Because these different standards generally apply to different categories of government actions, it is not always clear whether one is stricter than the other. Will a rationale demonstrating a reasonable relationship to a legitimate state interest under Zauderer, for example, necessarily satisfy the APA’s reasoned-explanation requirement? The Fifth Circuit confronted that question recently when several Texas business associations challenged a U.S. Securities and Exchange Commission (SEC) rule compelling publicly traded companies to disclose their reasons for repurchasing their own shares. See Chamber of Commerce v. SEC, No. 23-60255 (5th Cir. Oct. 31, 2023).
Prompted by increasing public skepticism of share repurchases, the SEC studied the issue and concluded that buybacks could either signal that the issuer’s shares were undervalued (and hence an attractive investment) or a company’s attempt to boost its metrics or increase executive compensation (and hence a poor investment). To assist investors in determining whether a share repurchase was intended to increase the company’s value or, instead, was improperly motivated or opportunistic, the SEC promulgated a rule requiring issuers to disclose their rationales for buybacks.

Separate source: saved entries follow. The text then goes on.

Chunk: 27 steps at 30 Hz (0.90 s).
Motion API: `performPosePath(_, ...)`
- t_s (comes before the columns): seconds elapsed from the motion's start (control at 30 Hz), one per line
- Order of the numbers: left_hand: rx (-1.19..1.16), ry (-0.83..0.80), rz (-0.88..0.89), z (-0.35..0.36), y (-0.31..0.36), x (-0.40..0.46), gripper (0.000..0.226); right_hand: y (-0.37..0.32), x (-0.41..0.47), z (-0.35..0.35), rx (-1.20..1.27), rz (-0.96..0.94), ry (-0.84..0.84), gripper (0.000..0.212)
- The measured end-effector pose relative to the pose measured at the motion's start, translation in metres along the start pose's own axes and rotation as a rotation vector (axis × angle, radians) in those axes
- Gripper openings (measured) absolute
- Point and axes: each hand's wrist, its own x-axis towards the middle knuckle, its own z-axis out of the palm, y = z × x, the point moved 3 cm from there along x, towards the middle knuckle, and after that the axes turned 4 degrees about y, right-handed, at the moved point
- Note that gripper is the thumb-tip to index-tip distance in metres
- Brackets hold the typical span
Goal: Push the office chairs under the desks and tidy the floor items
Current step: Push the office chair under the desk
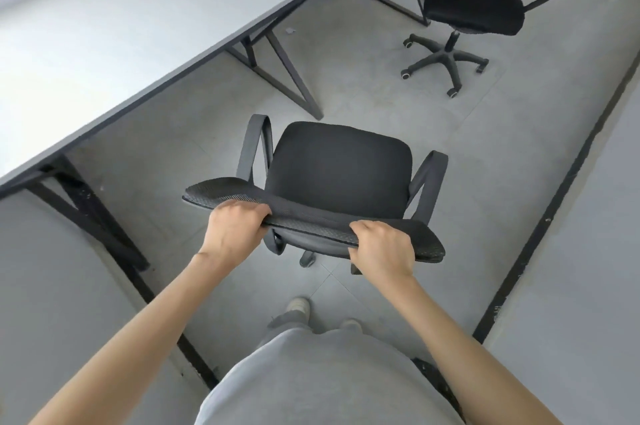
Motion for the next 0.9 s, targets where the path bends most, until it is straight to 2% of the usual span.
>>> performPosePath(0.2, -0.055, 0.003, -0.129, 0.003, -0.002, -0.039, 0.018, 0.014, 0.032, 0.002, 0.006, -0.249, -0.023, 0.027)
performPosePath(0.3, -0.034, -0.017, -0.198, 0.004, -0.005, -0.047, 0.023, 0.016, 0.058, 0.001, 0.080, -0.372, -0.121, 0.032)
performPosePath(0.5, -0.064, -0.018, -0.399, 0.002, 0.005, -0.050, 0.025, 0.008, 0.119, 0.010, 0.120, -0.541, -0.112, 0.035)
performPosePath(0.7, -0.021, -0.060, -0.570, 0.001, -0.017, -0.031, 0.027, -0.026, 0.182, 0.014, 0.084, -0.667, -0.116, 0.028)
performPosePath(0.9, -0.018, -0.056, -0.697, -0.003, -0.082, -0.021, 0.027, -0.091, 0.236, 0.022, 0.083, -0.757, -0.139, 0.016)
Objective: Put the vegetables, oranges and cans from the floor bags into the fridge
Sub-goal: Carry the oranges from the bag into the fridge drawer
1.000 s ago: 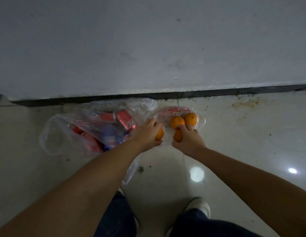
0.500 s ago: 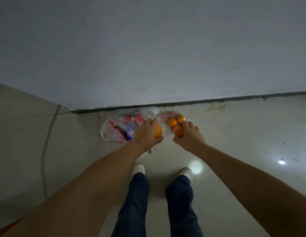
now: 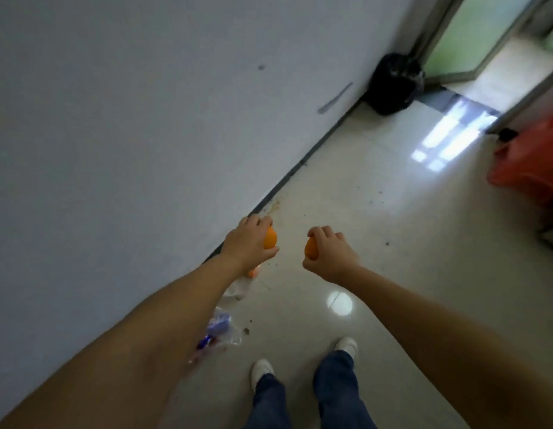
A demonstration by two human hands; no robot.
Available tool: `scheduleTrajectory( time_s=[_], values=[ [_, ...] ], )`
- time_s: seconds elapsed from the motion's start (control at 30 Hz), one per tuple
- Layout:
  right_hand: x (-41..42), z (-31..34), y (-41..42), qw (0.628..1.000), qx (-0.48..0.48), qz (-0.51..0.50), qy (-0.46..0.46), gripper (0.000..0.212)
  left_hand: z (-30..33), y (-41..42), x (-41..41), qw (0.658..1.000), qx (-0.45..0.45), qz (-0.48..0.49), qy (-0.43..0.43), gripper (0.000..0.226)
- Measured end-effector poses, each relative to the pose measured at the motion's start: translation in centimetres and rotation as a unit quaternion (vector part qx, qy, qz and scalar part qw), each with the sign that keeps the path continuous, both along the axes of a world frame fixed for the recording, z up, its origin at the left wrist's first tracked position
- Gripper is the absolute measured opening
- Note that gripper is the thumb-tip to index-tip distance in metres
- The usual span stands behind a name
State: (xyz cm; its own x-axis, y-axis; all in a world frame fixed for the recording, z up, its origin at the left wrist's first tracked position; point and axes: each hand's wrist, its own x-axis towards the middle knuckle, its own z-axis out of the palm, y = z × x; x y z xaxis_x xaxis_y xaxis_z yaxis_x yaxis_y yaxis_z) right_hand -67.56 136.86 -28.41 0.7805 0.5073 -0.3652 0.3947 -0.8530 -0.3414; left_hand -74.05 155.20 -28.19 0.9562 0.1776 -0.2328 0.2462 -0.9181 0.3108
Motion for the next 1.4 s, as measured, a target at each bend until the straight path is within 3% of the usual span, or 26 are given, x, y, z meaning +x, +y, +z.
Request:
scheduleTrajectory(
  time_s=[0.23,0.47,0.7,0.87,1.1,1.4],
  values=[
    [-4.5,4.3,-18.2,0.979,-0.026,-0.198,-0.047,0.058,3.7,-16.5,3.8,0.978,-0.025,-0.203,-0.031,0.054],
    [-14.8,6.8,-38.1,0.931,-0.065,-0.349,-0.081,0.060,5.4,-38.3,0.2,0.919,-0.041,-0.391,-0.024,0.056],
    [-28.6,8.3,-57.0,0.904,-0.095,-0.401,-0.117,0.058,6.8,-59.6,-9.2,0.856,-0.058,-0.514,-0.008,0.054],
    [-33.6,10.7,-68.2,0.880,-0.106,-0.442,-0.136,0.059,9.1,-72.2,-13.5,0.806,-0.072,-0.587,-0.023,0.058],
    [-30.4,14.3,-79.7,0.870,-0.130,-0.431,-0.201,0.058,12.6,-84.4,-8.8,0.773,-0.038,-0.626,-0.091,0.056],
    [-13.8,19.7,-93.9,0.872,-0.184,-0.375,-0.257,0.061,17.3,-98.9,7.5,0.757,-0.016,-0.627,-0.181,0.056]
  ],
)
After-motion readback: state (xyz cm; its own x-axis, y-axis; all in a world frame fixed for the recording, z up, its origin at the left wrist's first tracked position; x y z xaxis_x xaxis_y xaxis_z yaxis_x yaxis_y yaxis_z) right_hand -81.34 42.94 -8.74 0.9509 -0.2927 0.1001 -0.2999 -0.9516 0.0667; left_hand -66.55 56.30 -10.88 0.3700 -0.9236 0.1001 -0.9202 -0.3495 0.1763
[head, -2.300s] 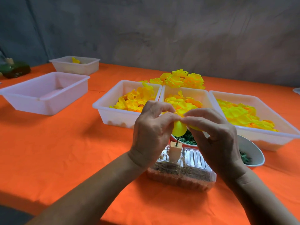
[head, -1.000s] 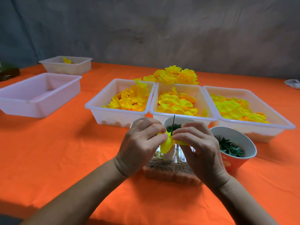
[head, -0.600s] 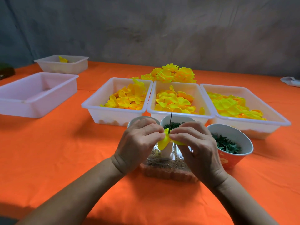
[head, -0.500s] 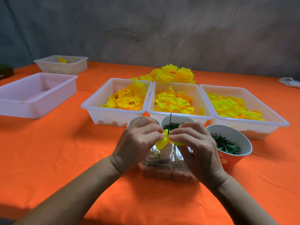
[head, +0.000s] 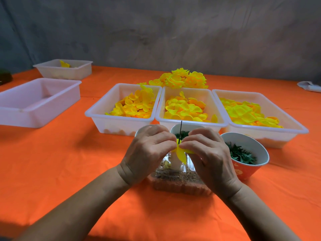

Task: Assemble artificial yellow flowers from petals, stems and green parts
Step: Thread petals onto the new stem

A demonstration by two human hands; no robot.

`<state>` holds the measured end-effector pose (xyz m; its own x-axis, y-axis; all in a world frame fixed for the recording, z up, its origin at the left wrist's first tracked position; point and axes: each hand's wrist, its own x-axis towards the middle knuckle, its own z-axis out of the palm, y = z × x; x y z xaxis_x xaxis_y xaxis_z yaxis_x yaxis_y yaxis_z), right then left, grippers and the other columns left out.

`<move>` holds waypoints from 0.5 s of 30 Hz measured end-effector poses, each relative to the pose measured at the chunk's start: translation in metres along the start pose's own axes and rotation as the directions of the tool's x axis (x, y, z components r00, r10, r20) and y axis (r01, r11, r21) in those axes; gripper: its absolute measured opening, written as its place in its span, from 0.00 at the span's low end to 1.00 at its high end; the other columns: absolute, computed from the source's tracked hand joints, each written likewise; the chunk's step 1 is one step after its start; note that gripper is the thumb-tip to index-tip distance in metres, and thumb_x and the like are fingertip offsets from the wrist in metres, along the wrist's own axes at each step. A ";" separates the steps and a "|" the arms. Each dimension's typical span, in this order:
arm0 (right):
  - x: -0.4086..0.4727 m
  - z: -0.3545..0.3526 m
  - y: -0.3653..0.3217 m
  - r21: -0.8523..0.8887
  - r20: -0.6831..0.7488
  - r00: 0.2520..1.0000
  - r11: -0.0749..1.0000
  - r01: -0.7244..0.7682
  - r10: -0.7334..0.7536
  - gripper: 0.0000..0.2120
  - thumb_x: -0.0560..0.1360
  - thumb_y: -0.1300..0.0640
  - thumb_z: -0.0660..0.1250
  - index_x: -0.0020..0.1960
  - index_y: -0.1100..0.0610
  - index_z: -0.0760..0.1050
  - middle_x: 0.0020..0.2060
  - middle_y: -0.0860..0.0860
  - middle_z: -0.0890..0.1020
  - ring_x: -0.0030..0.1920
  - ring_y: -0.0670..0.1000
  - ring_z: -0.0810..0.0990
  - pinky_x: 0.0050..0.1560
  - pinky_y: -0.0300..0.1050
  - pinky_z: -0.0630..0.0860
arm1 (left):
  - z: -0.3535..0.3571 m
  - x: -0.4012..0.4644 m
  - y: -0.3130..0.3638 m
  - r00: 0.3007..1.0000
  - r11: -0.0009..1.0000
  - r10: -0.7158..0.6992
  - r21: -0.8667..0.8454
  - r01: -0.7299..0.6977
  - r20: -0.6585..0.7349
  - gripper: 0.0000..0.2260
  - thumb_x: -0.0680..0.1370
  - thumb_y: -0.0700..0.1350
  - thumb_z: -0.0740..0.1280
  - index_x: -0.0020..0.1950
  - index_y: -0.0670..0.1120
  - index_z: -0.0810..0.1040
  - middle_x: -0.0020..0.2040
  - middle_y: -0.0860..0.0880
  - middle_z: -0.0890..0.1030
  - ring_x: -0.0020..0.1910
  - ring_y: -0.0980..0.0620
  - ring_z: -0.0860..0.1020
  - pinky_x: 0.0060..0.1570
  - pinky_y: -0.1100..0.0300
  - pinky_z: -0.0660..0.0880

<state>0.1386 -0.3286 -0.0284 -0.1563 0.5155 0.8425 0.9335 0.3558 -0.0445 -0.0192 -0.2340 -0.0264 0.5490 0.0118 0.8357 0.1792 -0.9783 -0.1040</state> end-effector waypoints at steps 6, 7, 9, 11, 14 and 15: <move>0.001 0.000 0.003 0.063 0.028 0.998 0.996 -0.055 0.054 0.03 0.71 0.63 0.70 0.40 0.60 0.83 0.39 0.51 0.84 0.44 0.56 0.80 0.42 0.52 0.76 | 0.003 -0.001 0.000 1.000 1.000 -0.001 -0.005 0.001 -0.010 0.05 0.75 0.35 0.68 0.40 0.38 0.82 0.42 0.44 0.83 0.42 0.43 0.79 0.44 0.51 0.76; 0.000 0.000 0.003 0.074 0.027 0.997 0.995 -0.068 0.067 0.03 0.71 0.62 0.70 0.41 0.60 0.83 0.39 0.51 0.83 0.44 0.56 0.80 0.42 0.52 0.76 | 0.003 -0.003 -0.001 1.000 1.000 -0.008 0.003 0.008 -0.013 0.04 0.75 0.36 0.68 0.43 0.38 0.82 0.44 0.44 0.83 0.43 0.43 0.79 0.46 0.52 0.76; -0.004 0.003 0.002 0.094 0.014 0.994 0.990 -0.106 0.106 0.03 0.70 0.61 0.71 0.43 0.60 0.83 0.39 0.51 0.83 0.43 0.56 0.79 0.42 0.50 0.77 | 0.003 -0.009 0.001 0.999 0.999 -0.044 0.022 0.045 -0.030 0.06 0.73 0.36 0.70 0.49 0.40 0.81 0.47 0.44 0.82 0.47 0.45 0.78 0.50 0.54 0.73; -0.005 0.005 0.002 0.109 0.000 0.986 0.980 -0.164 0.165 0.04 0.69 0.61 0.72 0.43 0.60 0.83 0.39 0.52 0.83 0.43 0.55 0.79 0.41 0.50 0.78 | 0.005 -0.012 0.002 0.995 0.997 -0.078 0.018 0.079 -0.062 0.13 0.71 0.40 0.73 0.54 0.43 0.77 0.48 0.45 0.82 0.50 0.47 0.77 0.53 0.55 0.71; -0.006 0.006 0.001 0.108 0.000 0.981 0.976 -0.191 0.192 0.04 0.69 0.59 0.71 0.43 0.59 0.83 0.39 0.52 0.82 0.44 0.55 0.79 0.41 0.50 0.78 | 0.008 -0.012 0.008 0.990 0.994 -0.103 0.023 0.105 -0.101 0.13 0.71 0.45 0.74 0.52 0.44 0.77 0.48 0.46 0.82 0.48 0.46 0.77 0.52 0.52 0.73; -0.005 0.006 0.001 0.108 -0.003 0.983 0.977 -0.182 0.184 0.05 0.70 0.58 0.70 0.43 0.59 0.83 0.39 0.52 0.82 0.43 0.55 0.79 0.41 0.50 0.78 | 0.009 -0.012 0.009 0.989 0.994 -0.104 0.034 0.108 -0.104 0.12 0.71 0.46 0.74 0.50 0.42 0.79 0.47 0.46 0.82 0.47 0.45 0.78 0.50 0.51 0.74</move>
<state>0.1381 -0.3266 -0.0362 0.0186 0.5698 0.8216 0.9061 0.3378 -0.2548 -0.0173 -0.2415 -0.0421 0.4398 0.0922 0.8934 0.2650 -0.9637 -0.0310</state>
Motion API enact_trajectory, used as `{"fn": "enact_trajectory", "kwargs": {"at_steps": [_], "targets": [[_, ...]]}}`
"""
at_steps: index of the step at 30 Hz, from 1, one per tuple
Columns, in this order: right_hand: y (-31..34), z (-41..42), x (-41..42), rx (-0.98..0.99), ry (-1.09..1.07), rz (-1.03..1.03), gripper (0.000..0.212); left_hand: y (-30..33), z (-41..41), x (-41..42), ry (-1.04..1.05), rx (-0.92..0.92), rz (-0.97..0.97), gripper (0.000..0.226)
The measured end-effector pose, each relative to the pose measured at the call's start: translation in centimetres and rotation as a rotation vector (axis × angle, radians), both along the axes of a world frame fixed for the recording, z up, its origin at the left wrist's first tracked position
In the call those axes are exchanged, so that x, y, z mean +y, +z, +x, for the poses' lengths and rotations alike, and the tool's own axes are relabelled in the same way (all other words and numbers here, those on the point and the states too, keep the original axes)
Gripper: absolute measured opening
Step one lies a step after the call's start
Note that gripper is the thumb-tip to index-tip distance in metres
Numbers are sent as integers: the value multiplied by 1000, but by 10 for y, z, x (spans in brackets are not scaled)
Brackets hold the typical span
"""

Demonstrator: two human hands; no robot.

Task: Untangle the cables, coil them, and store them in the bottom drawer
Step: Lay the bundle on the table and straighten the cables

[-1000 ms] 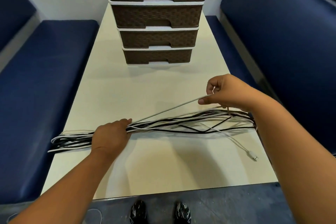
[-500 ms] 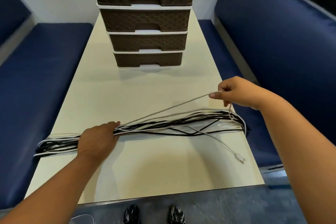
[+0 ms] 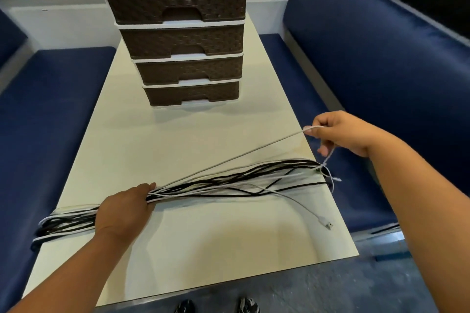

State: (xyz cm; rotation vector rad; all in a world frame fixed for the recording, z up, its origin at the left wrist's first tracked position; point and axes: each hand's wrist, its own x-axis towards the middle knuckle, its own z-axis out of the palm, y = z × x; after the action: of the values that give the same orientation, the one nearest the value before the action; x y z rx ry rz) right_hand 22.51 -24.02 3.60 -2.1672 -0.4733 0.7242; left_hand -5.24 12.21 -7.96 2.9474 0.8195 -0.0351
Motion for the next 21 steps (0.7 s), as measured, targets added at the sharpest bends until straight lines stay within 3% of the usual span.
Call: {"fn": "enact_trajectory", "kwargs": {"at_steps": [3, 8, 10, 13, 14, 15, 19, 21], "targets": [[7, 6, -15, -34, 24, -42, 38, 0, 0, -1, 14, 11, 16, 32], [11, 10, -16, -606, 118, -590, 55, 4, 1, -4, 11, 33, 24, 36], [14, 6, -12, -594, 31, -509, 60, 4, 0, -4, 12, 27, 15, 38], [22, 6, -19, -154, -148, -130, 49, 4, 0, -4, 11, 31, 0, 40], [26, 5, -24, -113, -161, -87, 47, 4, 0, -4, 8, 33, 0, 40], [30, 6, -29, -145, -163, -95, 47, 4, 0, -4, 5, 33, 0, 40], [37, 12, -42, -609, -82, -418, 52, 5, 0, -5, 4, 29, 10, 39], [33, 14, -48, -570, -31, -434, 49, 5, 0, -4, 4, 33, 11, 39]]}}
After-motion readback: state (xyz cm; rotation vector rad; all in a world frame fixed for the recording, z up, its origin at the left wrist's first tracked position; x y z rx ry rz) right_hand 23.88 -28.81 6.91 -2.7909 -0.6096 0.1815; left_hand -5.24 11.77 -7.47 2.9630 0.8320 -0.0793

The petitioners challenged this rule, arguing (among other things) that the rationale-disclosure requirement violated the First Amendment by impermissibly compelling their speech and that the SEC’s cost-benefit analysis was not the product of reasoned decisionmaking and thus violated the APA. Applying Zauderer, the Fifth Circuit held that the rationale-disclosure requirement did not violate the First Amendment because it compelled disclosure of purely factual, uncontroversial information, was reasonably related to a legitimate state interest, and was not unduly burdensome. In concluding that the disclosure requirement was reasonably related to a legitimate state interest, the court emphasized that the SEC had demonstrated that the harm of improperly motivated or opportunistic buybacks was “potentially real” and “not purely hypothetical.” That, according to the court, showed that the rationale-disclosure requirement was reasonably related to a legitimate state interest.